I needed a break. I had work on a business plan that needed to be done but I was distracted and my apartment (and the city) were loud; I wanted silence. A friend recommended a cabin in the woods and the idea took hold. With somewhat limited time – an earlier planned vacation fell through and I was scrambling – the need for a location with wifi, and budget constraints, I decided to join Airbnb after recommendations from friends. The host I found was in one of my favorite spots in British Columbia and in my budget for a four-night stay. I could cook, visit local trails, watch deer on the large property, and walk a pleasant 40 minutes to the nearest town center. I thought it was perfect, and the host agreed it was a great spot for writing especially after I specified I wanted peace and quiet. I thought it was only going to be a retired couple in the adjacent home so I wasn’t worried about loud parties.

When I got there and the host showed me the place, he casually mentioned I might hear the odd noise from the person renting the suite next to mine. I brushed it off, thinking it couldn’t be that bad. The home was older, made of wood, and the walls were very thin. The neighbors woke me up in the morning and kept me up at night (they went to bed later). It sounded like they were constantly renovating or building something. Then the neighboring property had a loud party that went on quite late. I had to leave each day just to get the peace and quiet I went there for. It was disappointing and I didn’t get any work done. Before I left, I made sure my dishes were done and put away. I used the carpet sweeper on the rugs, cleaned the bathroom and made the bed. Things you do when you stay at someone else’s place.

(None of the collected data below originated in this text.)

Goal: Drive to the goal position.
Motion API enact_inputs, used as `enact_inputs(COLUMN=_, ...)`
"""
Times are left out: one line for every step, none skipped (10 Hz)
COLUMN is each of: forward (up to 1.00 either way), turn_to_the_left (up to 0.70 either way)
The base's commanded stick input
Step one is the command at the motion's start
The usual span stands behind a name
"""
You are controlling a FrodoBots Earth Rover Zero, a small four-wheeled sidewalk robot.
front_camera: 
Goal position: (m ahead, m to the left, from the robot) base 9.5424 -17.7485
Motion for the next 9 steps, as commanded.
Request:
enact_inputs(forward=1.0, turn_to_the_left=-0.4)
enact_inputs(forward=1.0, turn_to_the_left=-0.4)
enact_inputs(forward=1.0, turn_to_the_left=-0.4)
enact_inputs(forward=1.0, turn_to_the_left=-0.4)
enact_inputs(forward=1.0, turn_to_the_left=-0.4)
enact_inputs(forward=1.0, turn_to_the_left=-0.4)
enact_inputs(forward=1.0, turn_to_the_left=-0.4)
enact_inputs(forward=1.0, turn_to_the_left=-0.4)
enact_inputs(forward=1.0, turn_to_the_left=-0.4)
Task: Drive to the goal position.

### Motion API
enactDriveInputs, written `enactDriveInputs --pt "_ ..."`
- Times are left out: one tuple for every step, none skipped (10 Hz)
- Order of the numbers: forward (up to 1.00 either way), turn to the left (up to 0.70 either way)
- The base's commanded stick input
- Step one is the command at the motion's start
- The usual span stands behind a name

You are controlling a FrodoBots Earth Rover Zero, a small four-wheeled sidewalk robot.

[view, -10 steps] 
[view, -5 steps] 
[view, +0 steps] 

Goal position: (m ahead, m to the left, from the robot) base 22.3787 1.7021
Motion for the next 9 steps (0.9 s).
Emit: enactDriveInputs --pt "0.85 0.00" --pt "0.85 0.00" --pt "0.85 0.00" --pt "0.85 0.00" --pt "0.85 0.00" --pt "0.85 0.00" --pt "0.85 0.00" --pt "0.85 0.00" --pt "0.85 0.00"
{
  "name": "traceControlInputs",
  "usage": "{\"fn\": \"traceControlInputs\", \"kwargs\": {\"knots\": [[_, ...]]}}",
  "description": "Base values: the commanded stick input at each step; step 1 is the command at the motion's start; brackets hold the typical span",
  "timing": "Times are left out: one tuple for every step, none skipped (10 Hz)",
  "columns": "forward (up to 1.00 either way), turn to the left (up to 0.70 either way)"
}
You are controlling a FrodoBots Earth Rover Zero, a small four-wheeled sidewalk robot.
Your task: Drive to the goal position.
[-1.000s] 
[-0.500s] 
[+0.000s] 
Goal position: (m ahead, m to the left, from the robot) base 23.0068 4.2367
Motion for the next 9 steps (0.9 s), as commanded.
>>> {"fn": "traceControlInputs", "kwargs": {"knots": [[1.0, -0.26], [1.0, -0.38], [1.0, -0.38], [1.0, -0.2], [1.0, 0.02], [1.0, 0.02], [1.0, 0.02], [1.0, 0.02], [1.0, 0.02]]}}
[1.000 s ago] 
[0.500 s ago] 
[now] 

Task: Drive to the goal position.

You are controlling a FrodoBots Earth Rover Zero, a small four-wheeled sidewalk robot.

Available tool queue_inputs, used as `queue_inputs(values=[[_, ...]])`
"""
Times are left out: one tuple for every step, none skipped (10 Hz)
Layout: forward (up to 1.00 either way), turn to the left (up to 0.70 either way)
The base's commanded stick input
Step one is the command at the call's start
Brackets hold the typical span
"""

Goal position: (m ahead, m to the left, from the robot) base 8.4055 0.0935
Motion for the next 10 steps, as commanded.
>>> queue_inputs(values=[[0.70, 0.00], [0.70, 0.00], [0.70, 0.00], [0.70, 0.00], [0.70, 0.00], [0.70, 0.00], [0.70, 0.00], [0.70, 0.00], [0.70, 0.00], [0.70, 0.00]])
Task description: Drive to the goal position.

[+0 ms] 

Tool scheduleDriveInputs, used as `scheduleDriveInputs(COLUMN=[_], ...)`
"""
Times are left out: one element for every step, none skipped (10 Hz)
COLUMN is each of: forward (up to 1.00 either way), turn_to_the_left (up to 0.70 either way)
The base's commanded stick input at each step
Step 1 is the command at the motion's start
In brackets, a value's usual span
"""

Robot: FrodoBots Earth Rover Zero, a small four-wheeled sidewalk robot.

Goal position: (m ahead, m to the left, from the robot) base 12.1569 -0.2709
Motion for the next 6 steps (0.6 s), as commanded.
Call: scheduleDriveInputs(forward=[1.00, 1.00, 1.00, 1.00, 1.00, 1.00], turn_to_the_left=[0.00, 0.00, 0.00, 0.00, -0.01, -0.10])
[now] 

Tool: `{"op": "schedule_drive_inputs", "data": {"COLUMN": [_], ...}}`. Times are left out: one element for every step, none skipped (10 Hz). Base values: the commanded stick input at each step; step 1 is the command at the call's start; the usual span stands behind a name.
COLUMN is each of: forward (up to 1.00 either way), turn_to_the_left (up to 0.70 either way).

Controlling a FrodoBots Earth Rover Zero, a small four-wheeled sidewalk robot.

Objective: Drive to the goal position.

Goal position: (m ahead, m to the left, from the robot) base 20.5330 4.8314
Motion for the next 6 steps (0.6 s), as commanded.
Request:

When I got home that evening I opened up my email to find a ranting message from the host saying I had left a bloody mess on the duvet, tried to clean it, and then made the bed to “hide the now wet and bloody mess.” She wanted money for the damages. I was stunned. First off, it was a very hot week (mid-August) and temperatures were in the low 20s C even at night. I pushed the duvet off to the side along with the wool blanket covering it and used only the top sheet, none of which had any stains. I made the bed as a courtesy, and didn’t notice any stains. I was not menstruating and had no wounds that would have bled. If that stain on top of the duvet was blood, it most definitely was not mine.

I explained this to the host along with my surprise at the tone of her accusatory message and asked for more detail about the stain. She provided pictures of an orangey stain she was adamant was blood. After hearing my side of things, she agreed one of her cats could have brought something in and left it at that with the hope I would write a nice review. I was so stunned I didn’t know what to say. Not wanting to leave a bad review, I said nothing hoping this was a one time misunderstanding. Airbnb closed the claim and labeled it resolved. I should note they have a 48-hour window once a reservation ends to file a claim. I was relieved.

Three weeks later (too late for either party to leave a review) I received another message stating she wanted money because she couldn’t remove the stain. I declined responsibility, citing the earlier resolved claim. Two days later Airbnb reviewed all the facts and documentation and sided with the host, charging my credit card the security deposit. Since Airbnb’s head office outside of the US is in Ireland, I would have to attempt to reach someone at 2:00 AM, which is when I was receiving messages from them. They are not in the business of hospitality; they are there to “handle the money so you don’t have to.” Successful hosts and guests have been lucky. Please use due diligence and do your research as there is no recourse for you should something go wrong. Better yet, don’t use Airbnb.